On est loin de l’image du stage commando qui nous est parfois décrit. Ce séjour est censé renforcer les liens au sein de l’équipe. Pas seulement entre les coureurs, mais également avec tout l’encadrement qui gravite autour tout au long de l’année. Voilà le but avoué de Bjarne Riis : « Le but principal de ce camp d’entraînement est de donner à tous les employés l’occasion de mieux se connaître entre eux en travaillant ensemble. Quand vous êtes passé par différentes épreuves ensemble, vous apprenez comment le travail d’équipe fonctionne réellement et qu’il est utile de se servir des compétences de chacun. Il est de plus essentiel que les coureurs se rendent compte de la grande valeur de leur staff, et de leur importance dans les résultats de l’équipe ».
Rien de révolutionnaire donc, c’est la raison même d’exister du team-building. Pour autant, si l’exercice est de plus en plus en vogue dans de nombreuses entreprises, la Saxo Bank est la seule équipe cycliste à en user pour le moment. Mais est-ce plus qu’une simple opération de communication ? Doit-on croire les différentes interventions que l’on a eu (et que l’on aura encore à coup sûr cette année), nous expliquant qu’une partie des grandes performances de l’équipe repose sur l’ambiance de l’équipe, créée lors de ces rassemblements ? Clairement, ce stage de préparation n’augmente pas les capacités des coureurs. Et un coureur ne va pas soudain se découvrir un potentiel insoupçonné lors de ces trois jours au programme loin d’être harassant. Mais le cyclisme est un sport d’équipe. Et évidemment, une équipe soudée fonctionnera mieux qu’une autre.
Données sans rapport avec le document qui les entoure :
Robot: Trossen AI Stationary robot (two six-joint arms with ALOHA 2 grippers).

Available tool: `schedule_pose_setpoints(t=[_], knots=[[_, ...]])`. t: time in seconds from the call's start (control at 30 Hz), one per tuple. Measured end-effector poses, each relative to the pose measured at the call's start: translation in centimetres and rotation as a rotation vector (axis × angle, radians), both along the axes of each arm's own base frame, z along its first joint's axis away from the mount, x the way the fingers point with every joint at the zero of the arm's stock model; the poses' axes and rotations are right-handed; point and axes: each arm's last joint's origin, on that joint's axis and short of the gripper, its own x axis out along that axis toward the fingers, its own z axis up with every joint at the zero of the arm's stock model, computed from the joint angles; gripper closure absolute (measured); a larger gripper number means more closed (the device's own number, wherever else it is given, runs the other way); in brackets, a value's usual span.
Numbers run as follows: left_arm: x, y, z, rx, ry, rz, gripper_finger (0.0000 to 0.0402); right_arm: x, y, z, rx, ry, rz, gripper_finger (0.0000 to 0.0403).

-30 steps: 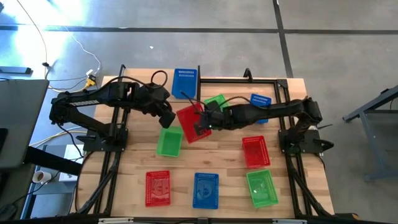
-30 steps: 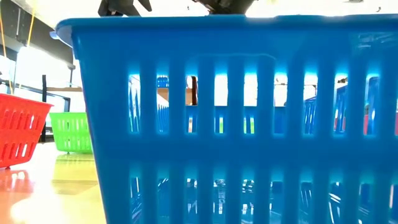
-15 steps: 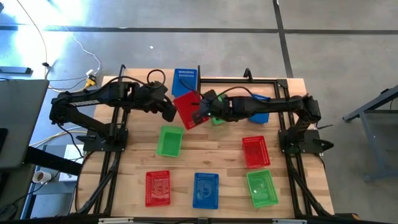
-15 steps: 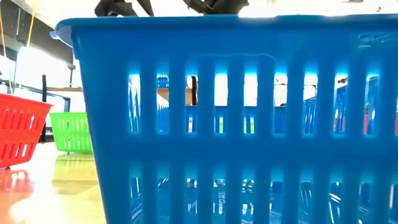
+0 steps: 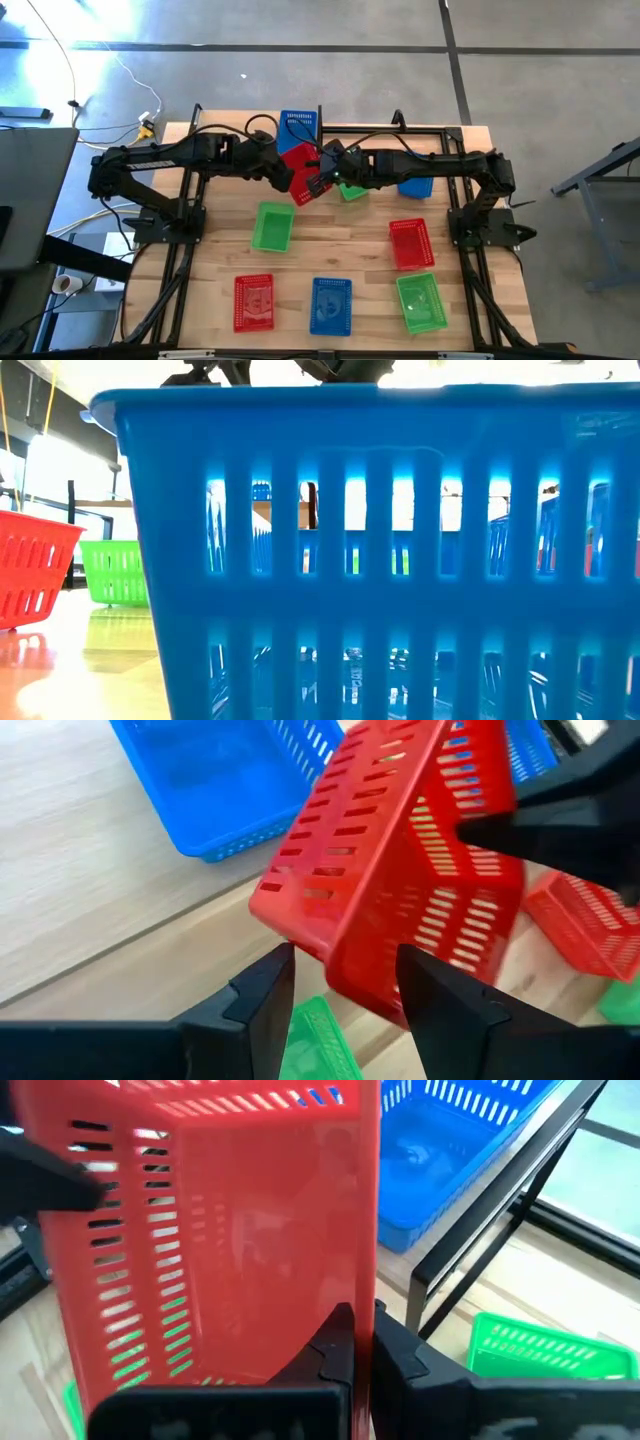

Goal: Stack baskets on shelf by color
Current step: Put the top left red basket on the shelf

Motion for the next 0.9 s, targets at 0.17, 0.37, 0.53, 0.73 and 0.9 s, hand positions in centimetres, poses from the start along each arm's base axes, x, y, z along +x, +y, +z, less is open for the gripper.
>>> schedule_pose_setpoints(t=[0.17,0.37,0.53,0.73,0.9], knots=[[0.4,0.3,-0.5,0.007,0.026,0.016,0.0236,-0.2,-0.2,0.3,0.006,-0.005,0.011,0.0403],[0.9,0.6,-1.0,0.011,0.044,0.027,0.0255,-0.7,-0.6,1.0,-0.002,-0.013,0.016,0.0403],[1.1,0.8,-1.2,0.021,0.051,0.04,0.0313,-0.7,-0.8,0.9,0.022,-0.016,0.034,0.0403],[1.0,0.9,-1.1,0.067,0.063,0.061,0.0377,-0.7,-1.1,0.9,0.042,-0.019,0.044,0.0403],[1.0,0.9,-1.0,0.088,0.066,0.068,0.0398,-0.7,-1.1,0.9,0.033,-0.011,0.057,0.0402]])
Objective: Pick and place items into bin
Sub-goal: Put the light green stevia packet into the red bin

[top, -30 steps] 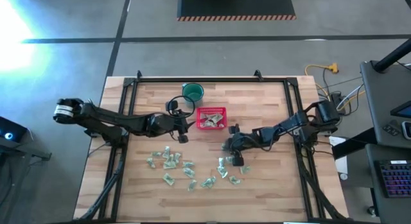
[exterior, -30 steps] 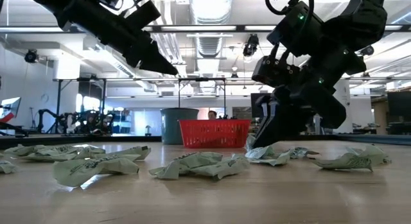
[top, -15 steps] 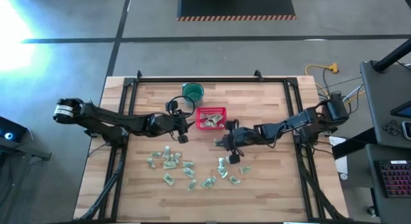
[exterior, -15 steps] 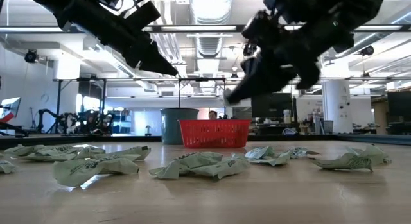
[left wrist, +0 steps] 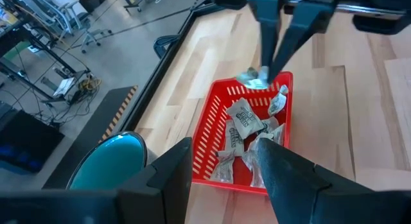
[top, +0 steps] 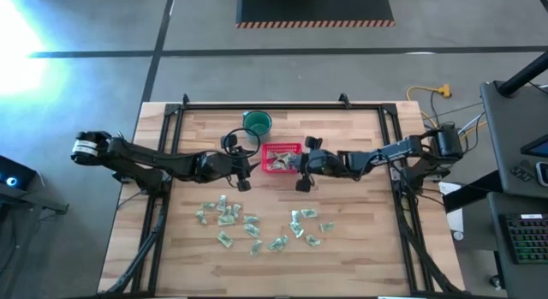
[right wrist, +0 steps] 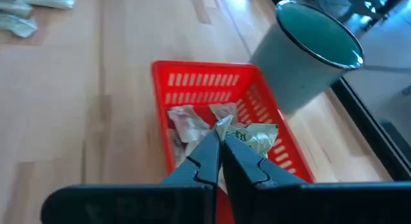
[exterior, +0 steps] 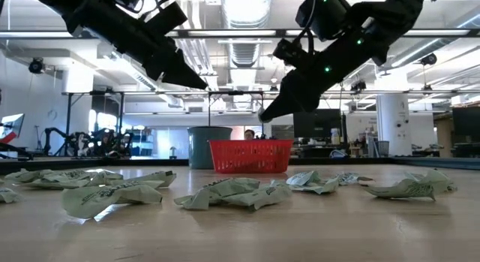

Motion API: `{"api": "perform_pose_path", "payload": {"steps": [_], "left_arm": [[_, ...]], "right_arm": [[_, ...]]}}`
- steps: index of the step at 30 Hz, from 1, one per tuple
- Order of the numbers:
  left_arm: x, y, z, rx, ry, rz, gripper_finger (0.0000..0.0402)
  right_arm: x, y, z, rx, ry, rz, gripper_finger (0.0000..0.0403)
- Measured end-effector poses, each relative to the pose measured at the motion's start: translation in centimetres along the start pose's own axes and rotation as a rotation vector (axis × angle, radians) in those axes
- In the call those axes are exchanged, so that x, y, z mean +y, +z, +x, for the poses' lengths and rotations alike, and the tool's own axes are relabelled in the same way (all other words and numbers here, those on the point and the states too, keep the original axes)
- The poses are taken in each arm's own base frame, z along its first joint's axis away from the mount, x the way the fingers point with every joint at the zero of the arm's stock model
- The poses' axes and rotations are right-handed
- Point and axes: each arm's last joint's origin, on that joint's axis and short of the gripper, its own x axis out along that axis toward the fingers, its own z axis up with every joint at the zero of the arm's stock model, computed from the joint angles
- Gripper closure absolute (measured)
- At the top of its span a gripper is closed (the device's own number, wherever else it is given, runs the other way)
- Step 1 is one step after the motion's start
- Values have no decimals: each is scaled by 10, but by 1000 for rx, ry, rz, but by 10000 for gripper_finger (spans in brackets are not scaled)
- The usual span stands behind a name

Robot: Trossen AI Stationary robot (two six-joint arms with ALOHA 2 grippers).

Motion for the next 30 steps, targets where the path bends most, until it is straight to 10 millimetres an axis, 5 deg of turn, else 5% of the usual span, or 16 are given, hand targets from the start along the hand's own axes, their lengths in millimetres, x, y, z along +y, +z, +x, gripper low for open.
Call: {"api": "perform_pose_path", "payload": {"steps": [12,24,30], "left_arm": [[0,0,0,1,1,0,241],[-2,-7,0,58,-23,6,241],[-10,-24,-6,247,-227,21,241]], "right_arm": [[-12,-2,4,11,-30,18,388],[-12,-2,3,15,-18,41,291],[-2,-1,-4,16,183,-29,276]]}}
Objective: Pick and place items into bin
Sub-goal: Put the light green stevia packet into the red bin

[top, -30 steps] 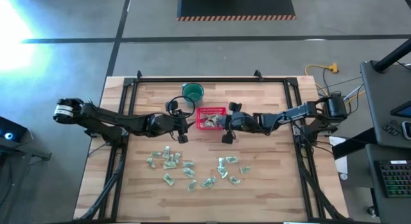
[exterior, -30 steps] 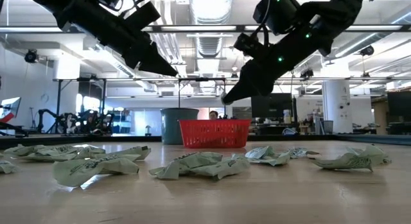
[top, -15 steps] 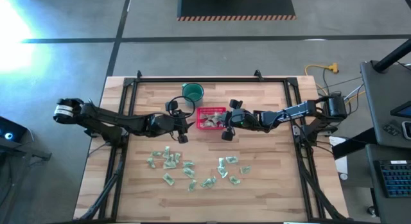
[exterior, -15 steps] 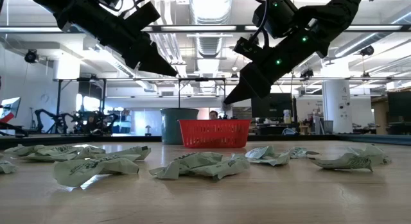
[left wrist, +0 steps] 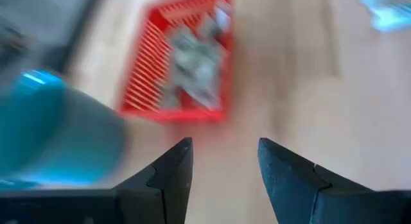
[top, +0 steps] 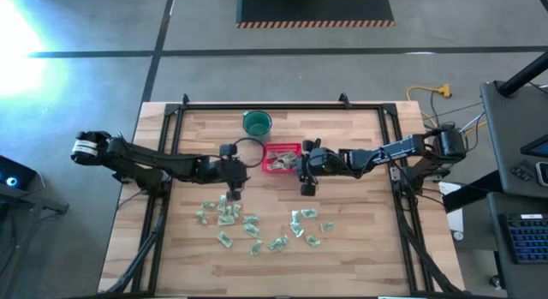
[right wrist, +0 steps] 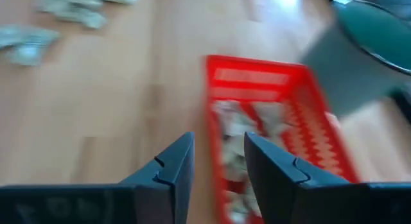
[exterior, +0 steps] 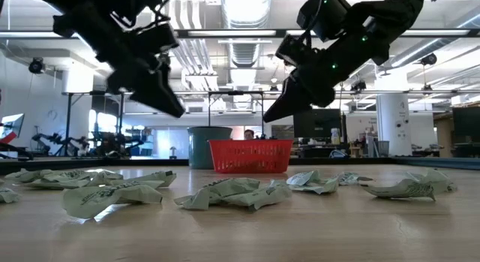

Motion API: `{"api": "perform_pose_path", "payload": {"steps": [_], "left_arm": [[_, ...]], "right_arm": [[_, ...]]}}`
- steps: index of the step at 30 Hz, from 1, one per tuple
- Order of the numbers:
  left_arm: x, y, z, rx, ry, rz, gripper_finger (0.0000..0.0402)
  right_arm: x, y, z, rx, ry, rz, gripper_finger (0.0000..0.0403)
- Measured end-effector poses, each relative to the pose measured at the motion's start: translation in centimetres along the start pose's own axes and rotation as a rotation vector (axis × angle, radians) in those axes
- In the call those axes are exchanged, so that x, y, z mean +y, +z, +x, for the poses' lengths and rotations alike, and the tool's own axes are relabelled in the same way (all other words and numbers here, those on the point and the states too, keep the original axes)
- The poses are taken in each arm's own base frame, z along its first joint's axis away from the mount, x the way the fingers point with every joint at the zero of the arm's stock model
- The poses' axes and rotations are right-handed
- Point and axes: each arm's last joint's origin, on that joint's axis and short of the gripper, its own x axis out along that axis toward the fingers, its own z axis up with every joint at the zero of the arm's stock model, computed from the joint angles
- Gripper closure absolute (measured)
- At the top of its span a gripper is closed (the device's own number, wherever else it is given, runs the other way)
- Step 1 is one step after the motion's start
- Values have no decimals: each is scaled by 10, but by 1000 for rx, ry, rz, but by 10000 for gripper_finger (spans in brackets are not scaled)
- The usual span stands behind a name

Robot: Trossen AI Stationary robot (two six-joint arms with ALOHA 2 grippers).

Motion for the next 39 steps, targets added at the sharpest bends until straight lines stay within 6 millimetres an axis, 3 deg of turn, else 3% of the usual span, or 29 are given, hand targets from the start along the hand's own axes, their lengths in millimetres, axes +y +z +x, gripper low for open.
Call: {"api": "perform_pose_path", "payload": {"steps": [6,14,29,39], "left_arm": [[-5,-13,-1,137,-135,-131,241],[-10,-24,-7,309,-259,-250,242],[-27,-47,-29,613,-279,-359,242],[-44,-52,-41,637,-303,-331,242]], "right_arm": [[5,0,-1,-10,157,-39,285],[6,0,-1,-17,177,-79,301],[6,1,-2,-26,177,-108,312],[6,1,-2,-27,177,-104,321]]}}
Il n’est pas rare de voir un des cadres de la Saxo Bank aider un coéquipier dans une course n’étant pas un objectif personnel, les Schleck sur le dernier Tour de Suisse assistant Cancellara, avant que ce dernier ne leur leur renvoie l’ascenseur sur le Tour…
On pourra donc toujours disserter sur l’intérêt réel de ce stage annuel. Il n’empêche que de nombreuses entreprises se tournent vers ce genre de pratique. Pourquoi pas des équipes cyclistes qui emploient plus de 50 personnes ? Différents managers ont déjà évoqué la possibilité de suivre l’exemple. Et si cela ne peut traduire les performances brutes de la Saxo Bank, cela peut expliquer que cette structure soit l’une des plus vieilles du Pro Tour. Que les différents leaders soient capables de parfaitement cohabiter en son sein, contrairement à dans bien d’autres équipes. Et que les coureurs s’y plaisent.